Les citoyens tirent eux-mêmes profit de ce mouvement. Mieux connaître les éléments qui composent son environnement, c’est mieux comprendre les interactions entre ces éléments et le rôle qu’ils jouent sur Terre. Cette connaissance est un outil fondamental qui permet la préservation de ces espaces essentiels au bien-être de tous. Participez à une telle activité près de chez vous; c’est franchement instructif et amical !
Et vous, comment contribuez-vous à la conservation (ou science) participative ?
Sources :
[1] Michael Barrus, La conservation participative, magazine BESIDE – La nature récompense les braves, pages 20 et 21.
[2] Site internet de la Fondation : www.f3rdd.org
[3] Site internet de la Société : https://conservationdesiles.wixsite.com/natureauxiles
[4] Un Bioblitz est une étude sur une portion bien précise de terrain, où un groupe de scientifiques et/ou de bénévoles mènent un inventaire biologique intensif pendant un temps court (24 heures ou 48 heures). L’objectif est d’identifier et de répertorier toutes les espèces d’organismes vivants présents dans une zone donnée. Le premier Bioblitz a été organisé aux Kenilworth Park and Aquatic Gardens à Washington (District de Columbia) le 1er juin 1996. Le terme a été inventé par la naturaliste Susan Rudy. Source : Wikipédia.
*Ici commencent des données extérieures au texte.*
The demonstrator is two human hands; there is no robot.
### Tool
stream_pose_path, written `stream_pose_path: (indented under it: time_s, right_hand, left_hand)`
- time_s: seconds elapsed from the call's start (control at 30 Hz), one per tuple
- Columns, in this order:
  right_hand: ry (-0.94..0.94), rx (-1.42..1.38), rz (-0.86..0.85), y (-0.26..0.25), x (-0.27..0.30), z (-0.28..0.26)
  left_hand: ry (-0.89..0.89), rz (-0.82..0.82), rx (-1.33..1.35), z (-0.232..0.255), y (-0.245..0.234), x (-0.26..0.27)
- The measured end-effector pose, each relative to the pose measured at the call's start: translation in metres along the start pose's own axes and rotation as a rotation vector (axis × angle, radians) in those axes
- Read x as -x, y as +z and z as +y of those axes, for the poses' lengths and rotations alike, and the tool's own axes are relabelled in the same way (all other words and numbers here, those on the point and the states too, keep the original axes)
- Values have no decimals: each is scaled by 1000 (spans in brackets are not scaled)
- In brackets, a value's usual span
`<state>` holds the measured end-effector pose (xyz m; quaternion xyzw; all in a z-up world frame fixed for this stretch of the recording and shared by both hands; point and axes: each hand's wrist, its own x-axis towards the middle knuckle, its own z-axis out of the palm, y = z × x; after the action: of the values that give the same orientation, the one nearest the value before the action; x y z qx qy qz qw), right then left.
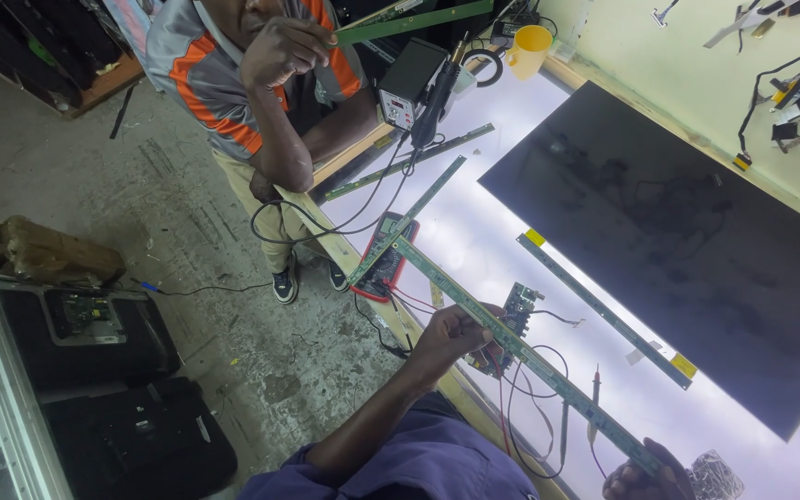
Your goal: The person handles a long green circuit board, connects it to a multimeter, and tests it against a TV screen. They then connect a ribbon cable to the board and the screen, causing the screen to light up.
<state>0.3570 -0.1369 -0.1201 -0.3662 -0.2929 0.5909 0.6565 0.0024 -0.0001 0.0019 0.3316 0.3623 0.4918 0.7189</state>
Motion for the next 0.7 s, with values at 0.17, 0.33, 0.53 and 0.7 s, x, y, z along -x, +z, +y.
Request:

[5] Ciel et Terre organise des formations pour les bénévoles qui participent aux inventaires de rainettes. Pour plus d’informations : https://ciel-et-terre.ca/nos-actions/nos-projets/projet-rainette/
[6] Décret d’urgence visant la protection de la rainette faux-grillon de l’ouest (population des Grands Lacs / Saint-Laurent et du Bouclier canadien) : https://www.registrelep-sararegistry.gc.ca/virtual_sara/files/orders/g2-150131.pdf
[7] https://www.inaturalist.org/
[8] Le réseau routier vient fragmenter les habitats naturels, et les espèces animales doivent alors traverser nos routes pour se déplacer vers leurs sites de reproduction, d’alimentation, d’hivernage, etc. nous demandons donc l’aide du public dans la collecte de données sur les animaux morts ou frappés sur les routes. Ce projet vise à engager les communautés locales dans l’identification des tronçons routiers utilisés par la faune. Le maintien de la connectivité des habitats naturels est crucial pour les populations animales des Appalaches du Sud du Québec, des Cantons-de-l’Est et des Montagnes vertes.
[9] Stop carcasses Laurentides est une initiative d’Éco-corridors laurentiens qui invite les cyclistes, les automobilistes et les marcheurs à photographier des carcasses, des animaux ou encore des traces sur les routes et les accotements sur tout le territoire des Laurentides.
Les photos sont ensuite colligées dans un répertoire qui permettra de mieux connaître les déplacements des animaux et les sites problématiques afin que les autorités municipales et provinciales puissent planifier l’aménagement du territoire.